Changes in NMR-visible kidney cell phosphate with age and diet: relationship to phosphate transport.

To test the hypothesis that growth and dietary Pi affect the intracellular concentration of Pi ([Pi]i) as well as its renal reabsorption, we measured nuclear magnetic resonance (NMR)-visible [Pi]i in isolated perfused kidneys of less than 1- and greater than 4-wk-old guinea pigs fed various amounts of Pi. Changes in [Pi]i were correlated with those in fractional Pi reabsorption (FRPi) in vivo and in capacity (Vmax) for Na(+)-Pi cotransport in microvilli derived from animals of similar age and fed the same diets. In animals fed normal (0.76% Pi) diet, [Pi]i was lower (0.91 +/- 0.14 vs. 1.85 +/- 0.23 mM, P less than 0.05), whereas FRPi was higher (0.90 +/- 0.02 vs. 0.70 +/- 0.03, P less than 0.01) in less than 1- than in greater than 4-wk-old guinea pigs. Pi deprivation decreased [Pi]i in mature animals to 0.74 +/- 0.29 mM, P less than 0.05, and increased FRPi to 0.99 +/- 0.01. Excess dietary Pi increased [Pi]i in immature animals to 1.67 +/- 0.56 mM, P less than 0.05, and decreased FRPi to 0.55 +/- 0.03. Diet-induced changes in [Pi]i were associated with reciprocal changes in Vmax of similar absolute magnitude in immature and mature animals. However, diets that resulted in comparable [Pi]i at the two ages were associated with higher (P less than 0.05) Vmax in less than 1- than in greater than 4-wk-old animals.
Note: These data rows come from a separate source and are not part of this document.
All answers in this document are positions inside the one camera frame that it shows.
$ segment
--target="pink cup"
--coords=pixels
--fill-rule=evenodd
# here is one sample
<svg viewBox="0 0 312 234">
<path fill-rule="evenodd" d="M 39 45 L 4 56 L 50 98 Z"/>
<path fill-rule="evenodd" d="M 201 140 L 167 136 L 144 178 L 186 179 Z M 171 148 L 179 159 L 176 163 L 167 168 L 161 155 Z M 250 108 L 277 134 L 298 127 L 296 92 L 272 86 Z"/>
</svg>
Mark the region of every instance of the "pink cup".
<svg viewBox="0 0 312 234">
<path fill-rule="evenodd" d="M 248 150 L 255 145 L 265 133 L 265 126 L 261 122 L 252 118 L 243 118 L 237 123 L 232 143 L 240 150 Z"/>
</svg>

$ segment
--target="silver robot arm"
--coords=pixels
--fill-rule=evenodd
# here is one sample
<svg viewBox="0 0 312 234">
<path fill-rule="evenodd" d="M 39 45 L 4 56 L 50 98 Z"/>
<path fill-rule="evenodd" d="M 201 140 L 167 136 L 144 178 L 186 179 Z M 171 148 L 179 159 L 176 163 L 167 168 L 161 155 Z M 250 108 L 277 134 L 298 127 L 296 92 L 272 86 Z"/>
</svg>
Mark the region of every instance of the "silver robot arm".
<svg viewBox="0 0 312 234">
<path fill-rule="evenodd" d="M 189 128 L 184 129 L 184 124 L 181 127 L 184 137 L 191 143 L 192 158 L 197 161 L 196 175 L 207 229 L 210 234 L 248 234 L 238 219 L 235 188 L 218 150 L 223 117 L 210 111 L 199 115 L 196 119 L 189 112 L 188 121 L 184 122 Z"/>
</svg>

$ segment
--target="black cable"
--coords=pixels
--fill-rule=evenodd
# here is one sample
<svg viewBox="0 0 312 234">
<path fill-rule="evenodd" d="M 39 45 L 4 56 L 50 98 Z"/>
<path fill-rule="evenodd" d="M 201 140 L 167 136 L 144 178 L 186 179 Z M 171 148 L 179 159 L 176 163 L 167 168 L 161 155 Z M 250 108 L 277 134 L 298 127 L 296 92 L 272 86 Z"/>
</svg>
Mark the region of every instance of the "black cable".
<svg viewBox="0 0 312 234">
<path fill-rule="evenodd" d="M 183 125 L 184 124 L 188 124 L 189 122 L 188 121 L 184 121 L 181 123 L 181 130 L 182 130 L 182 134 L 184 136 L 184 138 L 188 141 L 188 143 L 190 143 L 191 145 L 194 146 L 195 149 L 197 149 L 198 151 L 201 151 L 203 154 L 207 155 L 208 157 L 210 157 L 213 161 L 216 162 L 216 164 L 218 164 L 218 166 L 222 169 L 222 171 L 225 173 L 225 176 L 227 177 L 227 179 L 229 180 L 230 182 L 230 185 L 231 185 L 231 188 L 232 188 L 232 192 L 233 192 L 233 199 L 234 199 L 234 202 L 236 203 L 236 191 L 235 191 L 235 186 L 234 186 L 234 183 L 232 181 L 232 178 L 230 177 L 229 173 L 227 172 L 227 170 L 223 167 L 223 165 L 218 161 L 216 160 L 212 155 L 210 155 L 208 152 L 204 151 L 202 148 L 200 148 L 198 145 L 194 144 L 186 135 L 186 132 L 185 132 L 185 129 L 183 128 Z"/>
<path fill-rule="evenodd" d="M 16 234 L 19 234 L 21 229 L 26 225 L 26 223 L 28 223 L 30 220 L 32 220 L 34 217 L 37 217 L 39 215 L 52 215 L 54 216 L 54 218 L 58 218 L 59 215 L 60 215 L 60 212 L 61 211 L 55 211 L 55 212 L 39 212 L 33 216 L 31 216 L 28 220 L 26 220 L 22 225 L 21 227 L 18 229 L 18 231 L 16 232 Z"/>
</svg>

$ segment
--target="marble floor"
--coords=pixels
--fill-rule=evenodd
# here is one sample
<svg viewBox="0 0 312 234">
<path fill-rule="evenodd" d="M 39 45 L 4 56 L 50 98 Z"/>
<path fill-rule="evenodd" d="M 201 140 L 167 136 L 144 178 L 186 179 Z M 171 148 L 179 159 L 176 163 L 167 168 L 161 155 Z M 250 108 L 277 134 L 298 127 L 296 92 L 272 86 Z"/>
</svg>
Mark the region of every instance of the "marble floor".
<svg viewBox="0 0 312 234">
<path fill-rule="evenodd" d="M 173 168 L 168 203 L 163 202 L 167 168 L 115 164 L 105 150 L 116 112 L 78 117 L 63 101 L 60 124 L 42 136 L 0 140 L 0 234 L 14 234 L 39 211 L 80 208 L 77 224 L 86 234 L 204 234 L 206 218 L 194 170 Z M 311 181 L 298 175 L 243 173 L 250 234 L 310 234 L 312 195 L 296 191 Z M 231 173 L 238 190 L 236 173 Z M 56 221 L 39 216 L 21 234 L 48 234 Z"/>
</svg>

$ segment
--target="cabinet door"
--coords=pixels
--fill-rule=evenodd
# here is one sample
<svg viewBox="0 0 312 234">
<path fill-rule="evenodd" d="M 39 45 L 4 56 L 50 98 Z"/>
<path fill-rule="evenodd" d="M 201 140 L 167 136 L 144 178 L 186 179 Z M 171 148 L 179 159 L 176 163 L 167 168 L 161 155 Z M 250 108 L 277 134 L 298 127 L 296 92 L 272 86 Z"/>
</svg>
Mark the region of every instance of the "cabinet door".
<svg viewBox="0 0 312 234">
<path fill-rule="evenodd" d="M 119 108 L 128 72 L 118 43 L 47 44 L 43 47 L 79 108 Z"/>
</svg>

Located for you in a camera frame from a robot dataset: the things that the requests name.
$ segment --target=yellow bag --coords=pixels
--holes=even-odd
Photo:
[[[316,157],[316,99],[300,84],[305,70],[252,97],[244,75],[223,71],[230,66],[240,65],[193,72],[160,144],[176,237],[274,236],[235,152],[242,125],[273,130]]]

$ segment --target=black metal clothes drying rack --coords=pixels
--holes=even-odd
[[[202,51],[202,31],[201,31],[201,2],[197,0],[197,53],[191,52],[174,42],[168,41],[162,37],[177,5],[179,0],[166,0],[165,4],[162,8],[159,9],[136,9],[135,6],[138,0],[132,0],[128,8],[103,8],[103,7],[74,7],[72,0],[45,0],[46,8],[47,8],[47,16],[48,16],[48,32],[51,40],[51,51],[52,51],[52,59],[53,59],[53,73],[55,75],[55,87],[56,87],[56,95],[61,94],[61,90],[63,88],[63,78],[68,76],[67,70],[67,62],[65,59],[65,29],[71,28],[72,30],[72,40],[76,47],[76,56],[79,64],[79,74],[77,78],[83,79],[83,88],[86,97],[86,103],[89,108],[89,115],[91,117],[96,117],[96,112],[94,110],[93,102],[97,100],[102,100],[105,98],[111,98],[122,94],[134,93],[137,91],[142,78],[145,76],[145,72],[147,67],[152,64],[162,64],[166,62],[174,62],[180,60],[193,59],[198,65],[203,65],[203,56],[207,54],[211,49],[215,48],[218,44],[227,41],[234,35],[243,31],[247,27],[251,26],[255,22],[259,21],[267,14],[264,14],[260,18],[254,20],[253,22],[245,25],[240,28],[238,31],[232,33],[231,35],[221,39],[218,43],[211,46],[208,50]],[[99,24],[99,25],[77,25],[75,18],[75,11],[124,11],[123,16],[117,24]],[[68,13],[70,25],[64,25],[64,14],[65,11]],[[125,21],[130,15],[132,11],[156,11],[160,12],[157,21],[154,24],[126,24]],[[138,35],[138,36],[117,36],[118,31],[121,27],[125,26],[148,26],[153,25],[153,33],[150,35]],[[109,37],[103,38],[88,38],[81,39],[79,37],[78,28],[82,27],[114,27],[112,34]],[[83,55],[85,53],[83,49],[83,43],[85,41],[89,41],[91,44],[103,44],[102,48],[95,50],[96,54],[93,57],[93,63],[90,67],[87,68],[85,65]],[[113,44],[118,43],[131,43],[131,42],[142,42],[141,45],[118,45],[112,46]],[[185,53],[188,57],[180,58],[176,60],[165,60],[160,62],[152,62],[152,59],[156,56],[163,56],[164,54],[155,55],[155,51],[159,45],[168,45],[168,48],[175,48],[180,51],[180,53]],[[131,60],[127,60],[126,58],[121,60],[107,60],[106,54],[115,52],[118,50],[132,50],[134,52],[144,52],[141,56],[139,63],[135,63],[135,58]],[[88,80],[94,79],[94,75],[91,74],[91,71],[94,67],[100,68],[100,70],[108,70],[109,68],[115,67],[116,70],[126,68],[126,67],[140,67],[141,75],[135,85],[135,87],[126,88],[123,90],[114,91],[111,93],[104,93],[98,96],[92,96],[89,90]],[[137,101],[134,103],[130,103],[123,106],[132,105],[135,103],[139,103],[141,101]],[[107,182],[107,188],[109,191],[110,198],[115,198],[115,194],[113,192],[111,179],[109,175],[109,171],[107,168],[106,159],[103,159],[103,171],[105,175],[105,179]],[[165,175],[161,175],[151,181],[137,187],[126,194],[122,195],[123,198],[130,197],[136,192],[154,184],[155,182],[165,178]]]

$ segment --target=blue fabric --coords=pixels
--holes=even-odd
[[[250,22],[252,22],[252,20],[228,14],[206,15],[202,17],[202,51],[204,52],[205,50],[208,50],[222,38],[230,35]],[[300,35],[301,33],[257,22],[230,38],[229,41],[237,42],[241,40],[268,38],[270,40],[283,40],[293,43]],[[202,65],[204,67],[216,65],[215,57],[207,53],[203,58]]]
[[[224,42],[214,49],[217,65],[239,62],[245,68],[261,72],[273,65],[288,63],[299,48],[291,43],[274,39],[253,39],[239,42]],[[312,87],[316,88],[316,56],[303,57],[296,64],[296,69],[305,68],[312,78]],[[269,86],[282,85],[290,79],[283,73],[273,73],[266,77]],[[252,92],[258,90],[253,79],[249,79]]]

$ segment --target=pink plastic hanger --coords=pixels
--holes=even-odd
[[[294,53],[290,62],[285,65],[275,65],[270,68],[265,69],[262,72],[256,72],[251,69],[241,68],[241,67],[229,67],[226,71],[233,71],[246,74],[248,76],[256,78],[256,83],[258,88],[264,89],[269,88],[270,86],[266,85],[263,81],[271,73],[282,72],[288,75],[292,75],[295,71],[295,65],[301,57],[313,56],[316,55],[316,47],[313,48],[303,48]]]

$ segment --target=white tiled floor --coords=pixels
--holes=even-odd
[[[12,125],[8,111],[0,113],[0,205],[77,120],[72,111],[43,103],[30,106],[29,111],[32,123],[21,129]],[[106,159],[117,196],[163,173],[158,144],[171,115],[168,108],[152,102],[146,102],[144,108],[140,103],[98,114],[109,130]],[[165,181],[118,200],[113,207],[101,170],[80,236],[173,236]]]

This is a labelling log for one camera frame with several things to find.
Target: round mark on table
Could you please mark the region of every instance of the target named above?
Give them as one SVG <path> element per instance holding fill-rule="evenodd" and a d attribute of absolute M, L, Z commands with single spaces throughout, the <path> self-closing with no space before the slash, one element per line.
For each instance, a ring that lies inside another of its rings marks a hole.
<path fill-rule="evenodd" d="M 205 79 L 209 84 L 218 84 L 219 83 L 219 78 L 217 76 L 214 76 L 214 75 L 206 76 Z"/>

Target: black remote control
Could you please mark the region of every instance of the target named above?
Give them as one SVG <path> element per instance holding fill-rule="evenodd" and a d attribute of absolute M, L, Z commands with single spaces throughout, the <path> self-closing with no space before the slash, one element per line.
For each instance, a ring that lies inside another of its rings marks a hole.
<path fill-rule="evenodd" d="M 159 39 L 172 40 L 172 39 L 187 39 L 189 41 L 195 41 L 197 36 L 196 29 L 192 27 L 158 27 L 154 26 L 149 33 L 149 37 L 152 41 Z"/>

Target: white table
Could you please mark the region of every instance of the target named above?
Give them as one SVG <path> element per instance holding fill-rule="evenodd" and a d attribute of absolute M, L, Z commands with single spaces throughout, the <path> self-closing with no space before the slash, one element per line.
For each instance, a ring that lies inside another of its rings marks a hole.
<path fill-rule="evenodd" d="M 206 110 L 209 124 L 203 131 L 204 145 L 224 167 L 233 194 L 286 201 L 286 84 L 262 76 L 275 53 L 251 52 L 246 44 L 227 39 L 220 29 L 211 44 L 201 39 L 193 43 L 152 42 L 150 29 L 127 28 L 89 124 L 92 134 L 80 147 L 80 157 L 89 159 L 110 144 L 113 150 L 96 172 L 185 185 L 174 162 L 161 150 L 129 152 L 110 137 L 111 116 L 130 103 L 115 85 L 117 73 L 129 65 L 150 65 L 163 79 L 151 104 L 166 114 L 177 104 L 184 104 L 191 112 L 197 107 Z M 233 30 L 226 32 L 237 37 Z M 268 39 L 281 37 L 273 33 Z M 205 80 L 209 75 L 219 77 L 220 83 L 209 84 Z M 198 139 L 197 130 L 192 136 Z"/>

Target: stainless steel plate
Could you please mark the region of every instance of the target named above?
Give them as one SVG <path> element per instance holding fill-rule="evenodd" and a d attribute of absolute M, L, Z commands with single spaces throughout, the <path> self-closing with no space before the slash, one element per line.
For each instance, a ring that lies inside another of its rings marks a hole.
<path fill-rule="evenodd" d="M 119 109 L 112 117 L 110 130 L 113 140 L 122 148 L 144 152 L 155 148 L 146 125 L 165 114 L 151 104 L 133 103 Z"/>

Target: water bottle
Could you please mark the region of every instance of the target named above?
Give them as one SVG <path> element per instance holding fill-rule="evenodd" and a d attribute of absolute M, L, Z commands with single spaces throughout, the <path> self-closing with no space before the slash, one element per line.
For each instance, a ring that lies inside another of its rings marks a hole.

The reciprocal nature of the relationship between [Pi]i and renal Pi transport indicates that [Pi]i is primarily determined by Pi efflux from the cells or Pi organification rather than Pi influx through Na(+)-Pi cotransport. Findings indicate that changes in [Pi]i with growth or diet may be a cause but cannot be the consequence of changes in abundance or maximal mobility of Na(+)-Pi cotransporters. Data also indicate that factors in addition to low [Pi]i contribute to the high Na(+)-Pi cotransport capacity observed in renal microvilli of growing animals.